▶ **INSTRUCTIONS FOR THE TASK**
In how many lines of the listing below does "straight" appear? Give only the figure.

▶ **INPUT MATERIAL**
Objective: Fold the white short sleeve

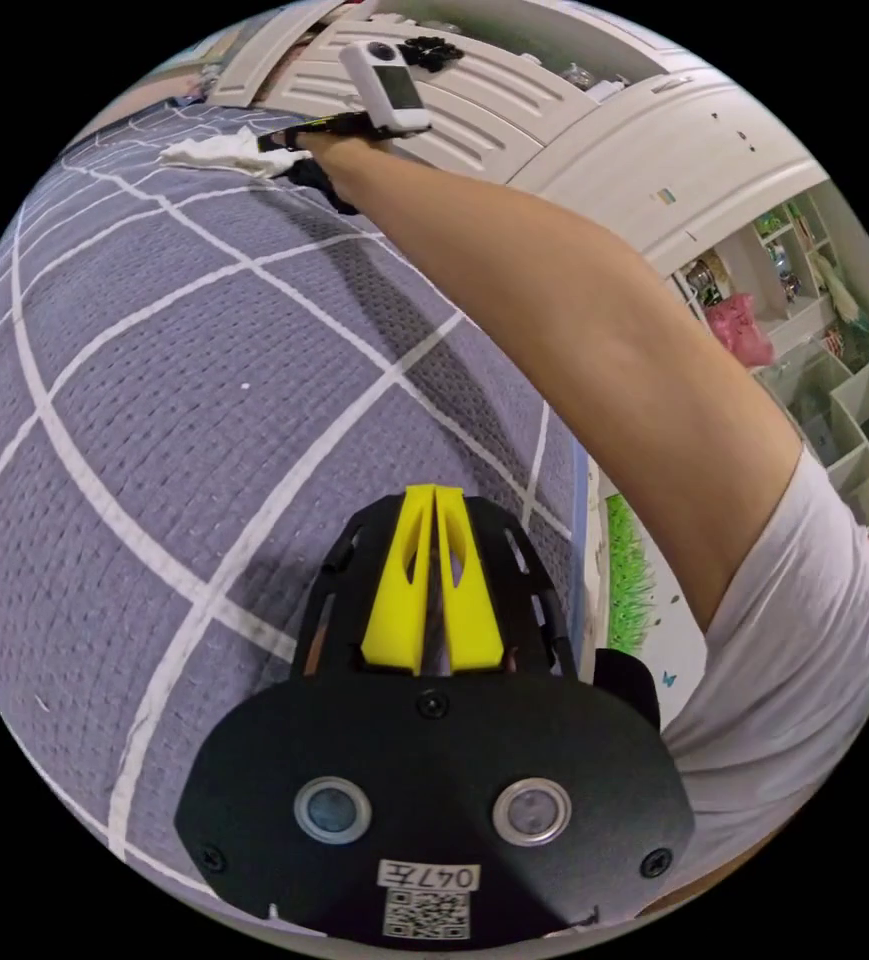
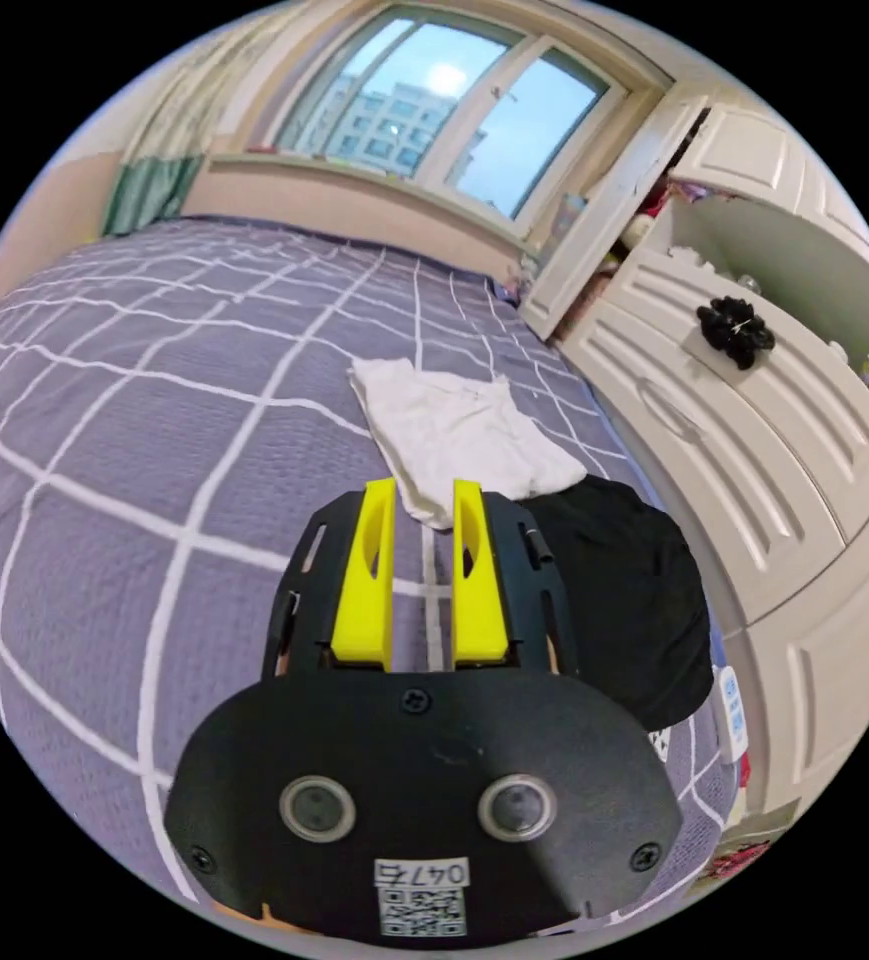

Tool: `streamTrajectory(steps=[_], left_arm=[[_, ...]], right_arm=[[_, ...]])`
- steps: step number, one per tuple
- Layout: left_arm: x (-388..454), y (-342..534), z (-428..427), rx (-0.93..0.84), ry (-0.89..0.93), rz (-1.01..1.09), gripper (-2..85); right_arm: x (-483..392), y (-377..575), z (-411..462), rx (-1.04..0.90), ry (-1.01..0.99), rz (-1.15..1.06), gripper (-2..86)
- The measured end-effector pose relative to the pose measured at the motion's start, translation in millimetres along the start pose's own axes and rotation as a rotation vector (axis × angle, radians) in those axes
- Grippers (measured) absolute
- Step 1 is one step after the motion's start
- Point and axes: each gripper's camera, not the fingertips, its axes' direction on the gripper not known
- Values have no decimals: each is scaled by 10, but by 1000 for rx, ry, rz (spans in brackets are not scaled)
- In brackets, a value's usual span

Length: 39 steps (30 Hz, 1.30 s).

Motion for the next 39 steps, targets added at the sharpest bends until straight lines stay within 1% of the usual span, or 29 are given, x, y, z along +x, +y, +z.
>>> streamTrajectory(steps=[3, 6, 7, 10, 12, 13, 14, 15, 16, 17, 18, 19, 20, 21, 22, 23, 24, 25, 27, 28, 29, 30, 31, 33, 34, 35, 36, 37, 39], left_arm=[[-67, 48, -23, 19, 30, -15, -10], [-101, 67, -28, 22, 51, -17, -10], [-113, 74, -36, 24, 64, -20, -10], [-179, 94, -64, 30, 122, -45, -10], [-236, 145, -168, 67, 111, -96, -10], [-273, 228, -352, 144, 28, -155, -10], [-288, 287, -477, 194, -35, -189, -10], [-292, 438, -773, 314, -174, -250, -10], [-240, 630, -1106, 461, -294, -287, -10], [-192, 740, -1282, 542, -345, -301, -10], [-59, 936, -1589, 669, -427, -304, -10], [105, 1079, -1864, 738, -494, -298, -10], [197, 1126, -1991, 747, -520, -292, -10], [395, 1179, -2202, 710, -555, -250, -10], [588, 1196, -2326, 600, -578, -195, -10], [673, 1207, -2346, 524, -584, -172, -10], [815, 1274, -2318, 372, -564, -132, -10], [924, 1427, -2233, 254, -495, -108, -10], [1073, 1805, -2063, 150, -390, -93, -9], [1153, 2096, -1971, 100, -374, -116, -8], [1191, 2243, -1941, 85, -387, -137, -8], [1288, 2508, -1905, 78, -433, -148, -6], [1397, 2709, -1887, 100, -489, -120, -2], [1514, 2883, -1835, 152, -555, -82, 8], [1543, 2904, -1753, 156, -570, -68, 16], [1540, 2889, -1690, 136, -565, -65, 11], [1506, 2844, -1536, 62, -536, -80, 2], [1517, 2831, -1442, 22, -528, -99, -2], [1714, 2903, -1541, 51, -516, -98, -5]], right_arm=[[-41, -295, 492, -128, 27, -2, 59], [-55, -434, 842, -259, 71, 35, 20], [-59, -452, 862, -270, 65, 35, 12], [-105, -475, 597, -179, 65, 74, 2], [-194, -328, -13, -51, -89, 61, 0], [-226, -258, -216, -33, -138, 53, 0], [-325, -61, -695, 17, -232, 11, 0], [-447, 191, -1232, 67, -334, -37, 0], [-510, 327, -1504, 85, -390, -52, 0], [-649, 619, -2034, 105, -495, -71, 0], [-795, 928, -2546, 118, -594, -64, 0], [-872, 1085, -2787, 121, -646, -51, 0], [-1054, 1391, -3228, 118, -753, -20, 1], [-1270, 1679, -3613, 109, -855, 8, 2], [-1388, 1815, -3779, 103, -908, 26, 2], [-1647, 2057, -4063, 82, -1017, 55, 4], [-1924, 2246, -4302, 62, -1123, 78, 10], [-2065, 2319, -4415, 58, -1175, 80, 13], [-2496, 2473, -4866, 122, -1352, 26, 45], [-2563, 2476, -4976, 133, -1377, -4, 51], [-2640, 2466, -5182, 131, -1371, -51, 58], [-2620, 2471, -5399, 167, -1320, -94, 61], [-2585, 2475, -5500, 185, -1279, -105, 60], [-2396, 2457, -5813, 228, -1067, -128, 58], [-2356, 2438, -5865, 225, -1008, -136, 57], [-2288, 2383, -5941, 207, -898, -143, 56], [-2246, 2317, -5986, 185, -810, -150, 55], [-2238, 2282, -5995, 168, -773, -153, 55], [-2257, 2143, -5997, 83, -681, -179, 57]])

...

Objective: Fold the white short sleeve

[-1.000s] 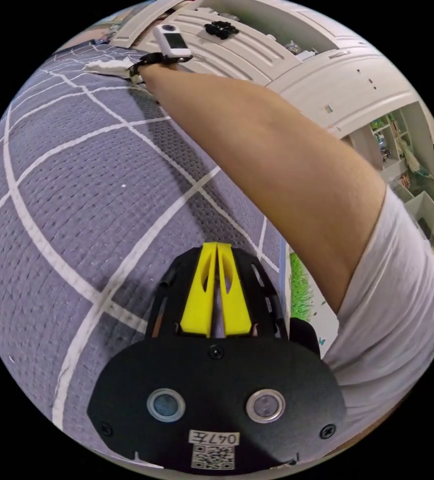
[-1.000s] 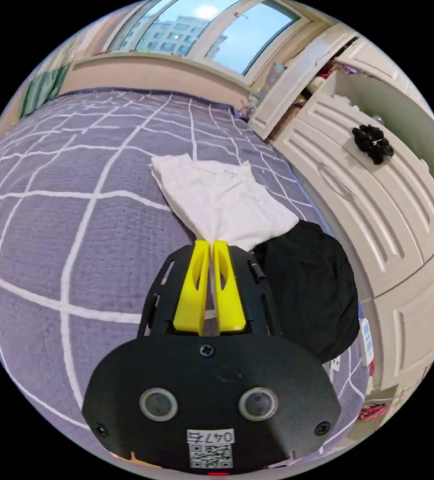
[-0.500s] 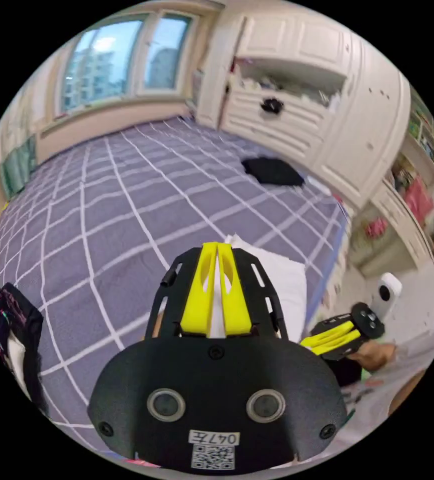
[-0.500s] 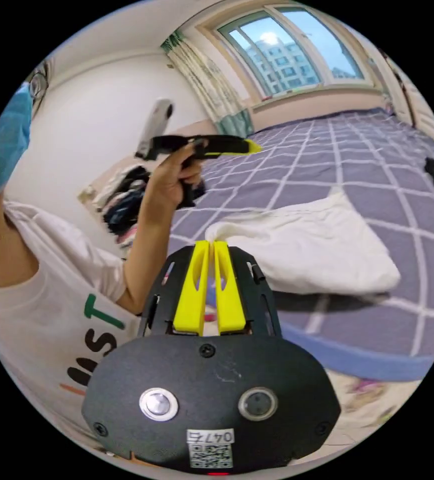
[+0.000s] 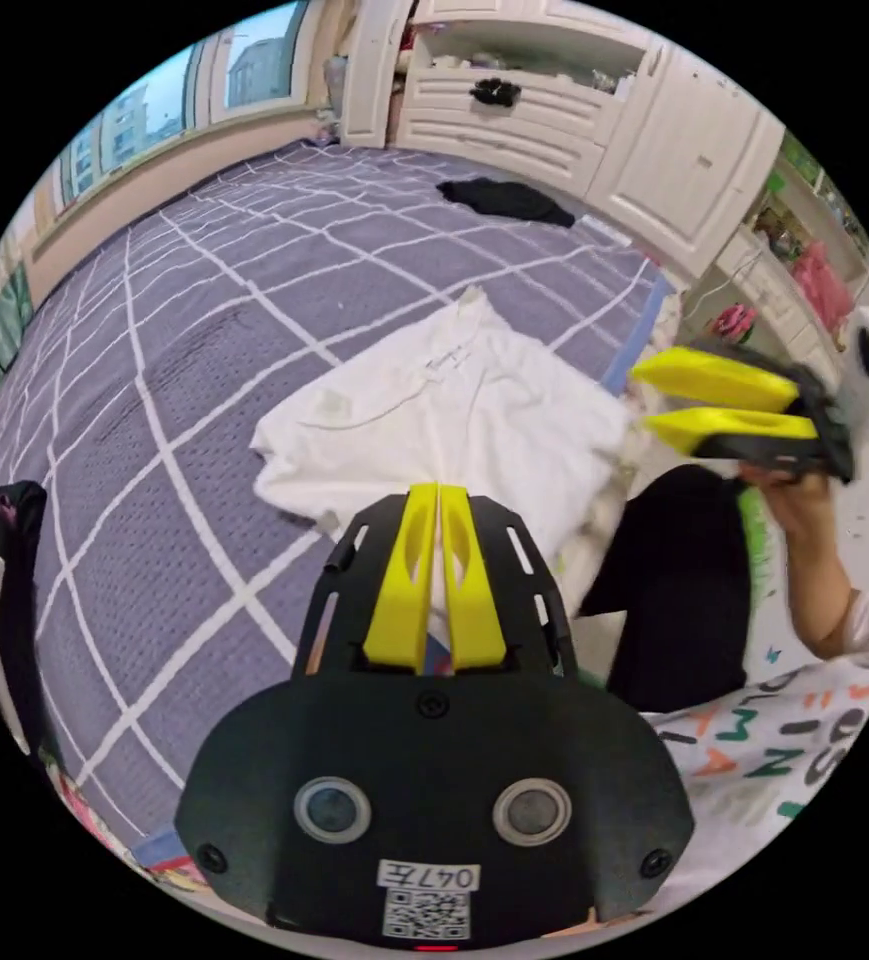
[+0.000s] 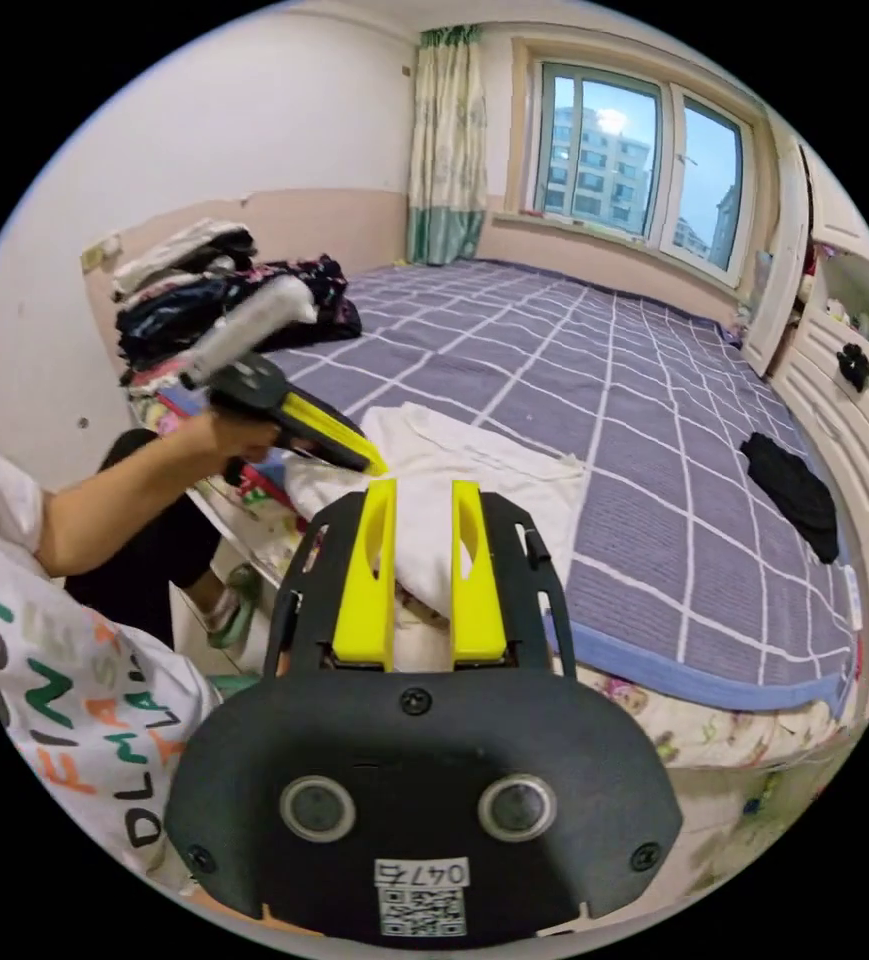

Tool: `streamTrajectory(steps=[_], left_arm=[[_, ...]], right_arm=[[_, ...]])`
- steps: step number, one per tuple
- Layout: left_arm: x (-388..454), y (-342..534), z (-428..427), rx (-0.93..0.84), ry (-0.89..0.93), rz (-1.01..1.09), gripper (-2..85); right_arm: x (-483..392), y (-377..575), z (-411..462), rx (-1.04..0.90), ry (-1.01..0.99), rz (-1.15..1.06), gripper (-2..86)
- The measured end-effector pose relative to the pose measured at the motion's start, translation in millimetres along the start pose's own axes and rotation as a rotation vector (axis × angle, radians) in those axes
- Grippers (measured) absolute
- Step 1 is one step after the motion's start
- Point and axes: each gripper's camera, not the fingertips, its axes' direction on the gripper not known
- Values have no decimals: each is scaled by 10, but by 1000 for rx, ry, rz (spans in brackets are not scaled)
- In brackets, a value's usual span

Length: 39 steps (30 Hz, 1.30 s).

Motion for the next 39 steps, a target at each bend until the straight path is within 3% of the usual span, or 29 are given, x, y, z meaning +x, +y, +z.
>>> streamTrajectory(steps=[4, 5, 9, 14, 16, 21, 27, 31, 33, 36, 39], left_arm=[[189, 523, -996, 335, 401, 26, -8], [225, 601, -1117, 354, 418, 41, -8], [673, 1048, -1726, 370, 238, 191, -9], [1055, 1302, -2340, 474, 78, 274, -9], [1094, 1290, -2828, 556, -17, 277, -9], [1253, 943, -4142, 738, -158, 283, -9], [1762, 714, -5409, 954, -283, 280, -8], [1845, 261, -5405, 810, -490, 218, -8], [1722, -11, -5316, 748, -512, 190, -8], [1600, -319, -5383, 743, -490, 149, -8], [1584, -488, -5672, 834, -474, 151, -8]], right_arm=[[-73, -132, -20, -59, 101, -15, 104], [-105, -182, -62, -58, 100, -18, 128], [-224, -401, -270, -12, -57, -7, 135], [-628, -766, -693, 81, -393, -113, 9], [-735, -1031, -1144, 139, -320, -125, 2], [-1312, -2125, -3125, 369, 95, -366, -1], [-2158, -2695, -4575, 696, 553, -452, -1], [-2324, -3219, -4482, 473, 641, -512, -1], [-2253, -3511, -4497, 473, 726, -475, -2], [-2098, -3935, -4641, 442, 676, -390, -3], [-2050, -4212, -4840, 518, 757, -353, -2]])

▶ **EXPECTED ANSWER**
2